Por: K – Alejandro Marticorena
La niña rubia de grandes ojos azules ajustó el aumento de sus binoculares de modo de poder contemplar el acontecimiento astronómico en forma acorde con la importancia que tenía el evento.
Un hecho que había logrado reunir, en la planicie de pastos largos y lacios como cabellos, a no menos de un par de millares de habitantes de la aldea a la que llamaban Burkha, un pueblito perdido tras los montes orientales de esa ignota región que ni aún los mapas más detallados consignaban.
Hasta el año que viene no volvería a ocurrir algo semejante. Los astrónomos lo habían vaticinado así. Teniendo esto en mente, Arkana ajustó luego, moviéndose con la agilidad de un felino, el trípode sobre la base de piedra que siglos atrás (se decía) había servido como sitio de sacrificios de civilizaciones milenarias.
Ya era prácticamente de noche cuando, por fin, el espectáculo que les brindaría la bóveda celeste comenzó. Alguien gritó algo y señaló hacia el este. El silencio fue creciendo conforme los asistentes comenzaban a advertir que el «show» que el cielo les ofrecería esa noche había comenzado.
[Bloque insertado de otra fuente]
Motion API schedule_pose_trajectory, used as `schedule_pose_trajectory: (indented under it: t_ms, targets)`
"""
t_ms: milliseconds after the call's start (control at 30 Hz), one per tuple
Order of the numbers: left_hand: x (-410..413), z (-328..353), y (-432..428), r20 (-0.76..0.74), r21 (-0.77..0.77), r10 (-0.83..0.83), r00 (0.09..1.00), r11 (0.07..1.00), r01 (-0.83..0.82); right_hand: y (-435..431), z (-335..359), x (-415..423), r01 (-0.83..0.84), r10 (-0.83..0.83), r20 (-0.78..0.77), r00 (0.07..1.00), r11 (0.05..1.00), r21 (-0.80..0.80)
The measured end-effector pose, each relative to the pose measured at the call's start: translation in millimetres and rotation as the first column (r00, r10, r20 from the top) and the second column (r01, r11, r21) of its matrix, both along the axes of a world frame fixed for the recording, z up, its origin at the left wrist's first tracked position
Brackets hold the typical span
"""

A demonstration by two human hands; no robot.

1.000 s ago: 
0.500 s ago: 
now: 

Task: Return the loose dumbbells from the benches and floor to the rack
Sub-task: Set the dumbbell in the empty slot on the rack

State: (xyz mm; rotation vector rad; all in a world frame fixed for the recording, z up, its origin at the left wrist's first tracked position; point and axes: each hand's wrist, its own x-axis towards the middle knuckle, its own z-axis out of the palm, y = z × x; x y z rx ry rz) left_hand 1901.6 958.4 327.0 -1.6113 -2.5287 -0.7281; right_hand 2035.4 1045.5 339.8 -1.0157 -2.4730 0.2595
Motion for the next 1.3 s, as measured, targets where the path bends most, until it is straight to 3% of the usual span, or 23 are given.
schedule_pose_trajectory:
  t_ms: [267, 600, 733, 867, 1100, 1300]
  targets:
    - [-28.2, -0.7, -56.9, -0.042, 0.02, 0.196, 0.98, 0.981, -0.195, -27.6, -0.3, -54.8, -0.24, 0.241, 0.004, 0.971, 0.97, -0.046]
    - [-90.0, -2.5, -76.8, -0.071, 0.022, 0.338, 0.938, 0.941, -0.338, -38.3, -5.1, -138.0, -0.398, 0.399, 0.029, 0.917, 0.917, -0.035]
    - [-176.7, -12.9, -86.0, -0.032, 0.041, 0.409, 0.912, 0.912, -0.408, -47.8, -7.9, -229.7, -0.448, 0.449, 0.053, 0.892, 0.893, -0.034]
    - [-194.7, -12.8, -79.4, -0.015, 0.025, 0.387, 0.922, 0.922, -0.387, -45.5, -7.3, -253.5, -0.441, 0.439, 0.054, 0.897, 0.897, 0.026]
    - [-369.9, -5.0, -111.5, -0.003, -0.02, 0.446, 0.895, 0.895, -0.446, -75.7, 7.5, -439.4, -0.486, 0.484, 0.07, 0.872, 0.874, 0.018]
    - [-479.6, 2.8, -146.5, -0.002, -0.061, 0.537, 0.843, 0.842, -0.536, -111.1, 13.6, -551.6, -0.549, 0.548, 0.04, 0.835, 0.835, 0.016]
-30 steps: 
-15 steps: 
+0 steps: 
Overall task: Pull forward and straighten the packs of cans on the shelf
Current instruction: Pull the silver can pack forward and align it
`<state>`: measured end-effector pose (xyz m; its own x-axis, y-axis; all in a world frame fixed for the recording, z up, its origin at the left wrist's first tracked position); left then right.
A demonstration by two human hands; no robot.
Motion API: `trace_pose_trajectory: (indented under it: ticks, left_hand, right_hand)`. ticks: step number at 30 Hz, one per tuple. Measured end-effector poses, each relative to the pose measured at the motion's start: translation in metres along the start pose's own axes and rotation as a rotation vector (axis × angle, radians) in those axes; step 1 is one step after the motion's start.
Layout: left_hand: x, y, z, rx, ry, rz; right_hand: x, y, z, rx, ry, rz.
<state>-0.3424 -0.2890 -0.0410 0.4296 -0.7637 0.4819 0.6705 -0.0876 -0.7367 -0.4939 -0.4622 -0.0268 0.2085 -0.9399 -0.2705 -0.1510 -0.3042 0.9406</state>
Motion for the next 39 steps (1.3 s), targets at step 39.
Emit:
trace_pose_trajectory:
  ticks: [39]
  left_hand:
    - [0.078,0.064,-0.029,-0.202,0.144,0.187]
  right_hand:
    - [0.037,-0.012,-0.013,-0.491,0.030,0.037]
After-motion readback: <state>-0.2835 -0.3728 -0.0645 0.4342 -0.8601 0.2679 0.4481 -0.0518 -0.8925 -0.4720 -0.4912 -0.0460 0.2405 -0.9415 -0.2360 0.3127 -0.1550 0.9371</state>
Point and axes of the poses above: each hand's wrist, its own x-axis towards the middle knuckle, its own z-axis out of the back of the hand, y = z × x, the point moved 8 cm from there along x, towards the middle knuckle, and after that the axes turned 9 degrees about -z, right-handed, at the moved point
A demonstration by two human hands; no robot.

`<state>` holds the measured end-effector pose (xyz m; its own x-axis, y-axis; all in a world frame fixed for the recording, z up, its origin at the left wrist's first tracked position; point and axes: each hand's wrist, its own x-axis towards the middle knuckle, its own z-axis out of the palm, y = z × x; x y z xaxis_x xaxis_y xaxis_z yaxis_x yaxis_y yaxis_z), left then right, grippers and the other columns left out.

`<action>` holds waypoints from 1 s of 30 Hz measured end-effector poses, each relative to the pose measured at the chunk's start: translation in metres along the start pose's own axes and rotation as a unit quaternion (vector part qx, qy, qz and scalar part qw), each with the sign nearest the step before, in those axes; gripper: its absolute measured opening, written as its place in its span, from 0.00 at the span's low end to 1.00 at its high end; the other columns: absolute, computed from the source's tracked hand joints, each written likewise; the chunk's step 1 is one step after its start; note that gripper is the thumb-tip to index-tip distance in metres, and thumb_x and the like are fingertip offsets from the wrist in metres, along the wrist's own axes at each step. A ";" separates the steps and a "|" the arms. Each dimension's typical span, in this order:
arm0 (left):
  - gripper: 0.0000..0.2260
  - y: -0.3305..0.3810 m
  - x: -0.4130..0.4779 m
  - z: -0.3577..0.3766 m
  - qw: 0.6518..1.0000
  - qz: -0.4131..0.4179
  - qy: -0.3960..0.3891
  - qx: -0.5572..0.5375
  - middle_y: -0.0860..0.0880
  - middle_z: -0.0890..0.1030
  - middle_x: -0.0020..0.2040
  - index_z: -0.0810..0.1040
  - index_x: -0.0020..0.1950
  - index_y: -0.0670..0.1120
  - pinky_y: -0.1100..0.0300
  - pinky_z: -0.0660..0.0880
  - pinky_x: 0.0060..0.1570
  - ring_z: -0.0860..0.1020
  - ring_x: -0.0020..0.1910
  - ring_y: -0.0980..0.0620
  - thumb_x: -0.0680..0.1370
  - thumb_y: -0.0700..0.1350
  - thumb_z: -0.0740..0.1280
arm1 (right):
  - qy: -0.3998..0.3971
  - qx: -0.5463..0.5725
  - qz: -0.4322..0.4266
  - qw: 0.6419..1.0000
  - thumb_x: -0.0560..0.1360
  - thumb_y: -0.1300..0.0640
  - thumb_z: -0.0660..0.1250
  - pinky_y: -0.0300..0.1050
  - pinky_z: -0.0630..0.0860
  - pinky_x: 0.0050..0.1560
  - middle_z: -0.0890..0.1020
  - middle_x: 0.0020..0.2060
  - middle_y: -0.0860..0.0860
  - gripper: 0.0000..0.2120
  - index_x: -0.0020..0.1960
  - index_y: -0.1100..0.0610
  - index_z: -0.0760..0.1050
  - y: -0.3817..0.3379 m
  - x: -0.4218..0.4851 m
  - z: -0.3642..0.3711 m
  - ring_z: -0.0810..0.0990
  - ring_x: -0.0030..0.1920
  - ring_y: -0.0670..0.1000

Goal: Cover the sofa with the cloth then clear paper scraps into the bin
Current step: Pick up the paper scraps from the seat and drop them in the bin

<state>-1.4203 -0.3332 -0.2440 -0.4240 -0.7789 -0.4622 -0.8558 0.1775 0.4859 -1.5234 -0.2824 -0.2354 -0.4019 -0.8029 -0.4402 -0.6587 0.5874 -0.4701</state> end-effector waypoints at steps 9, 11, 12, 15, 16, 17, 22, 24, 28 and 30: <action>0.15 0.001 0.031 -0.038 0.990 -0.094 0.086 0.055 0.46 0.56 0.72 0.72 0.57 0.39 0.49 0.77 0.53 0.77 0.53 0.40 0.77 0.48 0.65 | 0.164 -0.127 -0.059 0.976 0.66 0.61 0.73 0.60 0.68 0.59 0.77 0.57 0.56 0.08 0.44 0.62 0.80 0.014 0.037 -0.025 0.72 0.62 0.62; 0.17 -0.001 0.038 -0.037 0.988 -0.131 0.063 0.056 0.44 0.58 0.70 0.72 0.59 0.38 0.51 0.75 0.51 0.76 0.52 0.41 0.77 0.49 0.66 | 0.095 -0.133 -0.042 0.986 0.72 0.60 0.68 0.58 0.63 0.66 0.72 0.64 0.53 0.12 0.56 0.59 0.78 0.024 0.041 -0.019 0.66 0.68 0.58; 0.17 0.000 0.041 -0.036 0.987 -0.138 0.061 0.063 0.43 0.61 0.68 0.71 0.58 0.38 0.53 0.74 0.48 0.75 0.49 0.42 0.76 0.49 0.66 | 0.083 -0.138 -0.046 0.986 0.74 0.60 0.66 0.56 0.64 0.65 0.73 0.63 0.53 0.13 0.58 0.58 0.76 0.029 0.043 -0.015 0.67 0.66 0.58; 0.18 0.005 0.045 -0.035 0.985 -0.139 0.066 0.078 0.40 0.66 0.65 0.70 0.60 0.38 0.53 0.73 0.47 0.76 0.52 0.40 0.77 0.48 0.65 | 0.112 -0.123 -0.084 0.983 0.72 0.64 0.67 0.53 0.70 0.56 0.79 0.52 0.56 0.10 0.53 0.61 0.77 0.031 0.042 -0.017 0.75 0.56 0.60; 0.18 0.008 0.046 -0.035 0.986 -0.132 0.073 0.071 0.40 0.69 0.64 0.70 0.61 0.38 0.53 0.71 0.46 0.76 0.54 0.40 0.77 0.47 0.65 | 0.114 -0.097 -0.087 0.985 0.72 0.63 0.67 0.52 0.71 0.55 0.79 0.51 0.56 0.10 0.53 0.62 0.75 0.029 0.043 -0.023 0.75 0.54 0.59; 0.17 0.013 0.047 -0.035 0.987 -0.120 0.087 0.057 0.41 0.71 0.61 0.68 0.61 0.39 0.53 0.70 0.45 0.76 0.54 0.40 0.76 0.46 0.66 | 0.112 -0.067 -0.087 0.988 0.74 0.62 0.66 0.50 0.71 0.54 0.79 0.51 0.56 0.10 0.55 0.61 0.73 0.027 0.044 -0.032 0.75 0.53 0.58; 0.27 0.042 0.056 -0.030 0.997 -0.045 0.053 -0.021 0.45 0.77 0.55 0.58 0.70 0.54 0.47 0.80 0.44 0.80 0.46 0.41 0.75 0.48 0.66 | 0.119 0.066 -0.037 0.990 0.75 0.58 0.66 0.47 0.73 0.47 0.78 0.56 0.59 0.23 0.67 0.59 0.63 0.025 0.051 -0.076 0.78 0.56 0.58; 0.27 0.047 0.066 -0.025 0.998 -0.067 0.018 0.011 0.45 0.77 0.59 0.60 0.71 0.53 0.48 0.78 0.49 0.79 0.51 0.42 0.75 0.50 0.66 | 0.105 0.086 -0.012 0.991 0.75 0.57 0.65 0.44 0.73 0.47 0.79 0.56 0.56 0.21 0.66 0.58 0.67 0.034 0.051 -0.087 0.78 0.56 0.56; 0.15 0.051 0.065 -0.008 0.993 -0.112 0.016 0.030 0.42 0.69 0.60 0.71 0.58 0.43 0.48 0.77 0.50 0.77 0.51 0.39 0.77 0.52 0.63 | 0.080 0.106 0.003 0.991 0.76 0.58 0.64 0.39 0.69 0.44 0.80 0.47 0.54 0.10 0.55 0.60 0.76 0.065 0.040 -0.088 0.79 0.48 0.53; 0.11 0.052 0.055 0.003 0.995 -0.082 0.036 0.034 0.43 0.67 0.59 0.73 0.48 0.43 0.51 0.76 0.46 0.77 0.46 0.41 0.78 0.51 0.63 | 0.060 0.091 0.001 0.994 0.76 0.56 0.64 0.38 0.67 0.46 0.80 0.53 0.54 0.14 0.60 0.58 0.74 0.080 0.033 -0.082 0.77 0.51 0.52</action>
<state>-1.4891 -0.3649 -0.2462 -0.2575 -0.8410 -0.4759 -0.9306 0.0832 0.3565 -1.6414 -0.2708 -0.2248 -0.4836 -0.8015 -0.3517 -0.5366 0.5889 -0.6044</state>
Todavía no era momento para contemplar el evento en toda su magnificencia, pero Arkana era pequeña aún y no sabía esperar. Pegó sus hermosos ojos a los lentes de sus binoculares y sonrió. La luz que entraba por el dispositivo óptico iluminó de un color blanquecino sus azules ojos inmensos.
Los padres de Arkana, de pie a pocos pasos de ella, sonrieron ante su avidez. Se miraron, y pensaron que algún día sería astrónoma, como aquellos que con sus anuncios habían logrado congregar la atención de la mayoría de los habitantes de un perdido pueblito detrás de las montañas.
Media hora después, el espectáculo estaba en su esplendor. El padre de Arkana llamó a su hija. Ella había estado absorta en los detalles que podían verse gracias a los enormes binoculares y se estaba perdiendo la imagen de conjunto.
«Que la parte nunca te impida ver el todo«, le había dicho más de una vez. Y ésta era una de esas ocasiones.
Arkana se acercó a sus padres y contempló, por primera vez en su vida, algo que el cielo sólo les regalaría esa noche y otra, un año más tarde, y que luego tardaría varias vidas en repetirse.
Las tres lunas, amarillentas y redondas como ojos desesperadamente abiertos, formaban una línea recta vertical perfecta, a unos 30 grados en elevación desde el horizonte.
La del centro dejaba ver sus tenues pero definidos anillos, inclinados a unos 45 grados, muy parecidos a los que Arkana había visto en imágenes tomadas por la sonda espacial Dhakma, que el año anterior se había acercado a uno de los gigantescos planetas del sistema solar vecino, a cuatro años luz de allí.
Arkana pensó en los planetas que la sonda había descubierto. Pensó en el tercero contando desde la estrella en torno a la que orbitaban y en las especulaciones sobre la posibilidad de que hubiera vida allí, ya que –por su coloración azulada– parecía indiscutible la presencia de agua en abundantes cantidades. Pensó en cómo serían, de existir, las formas de vida de ese lejano e ignoto planeta.
Y pensó, además, en lo vacías y aburridas que se verían las noches desde un planeta que sólo poseía una única luna.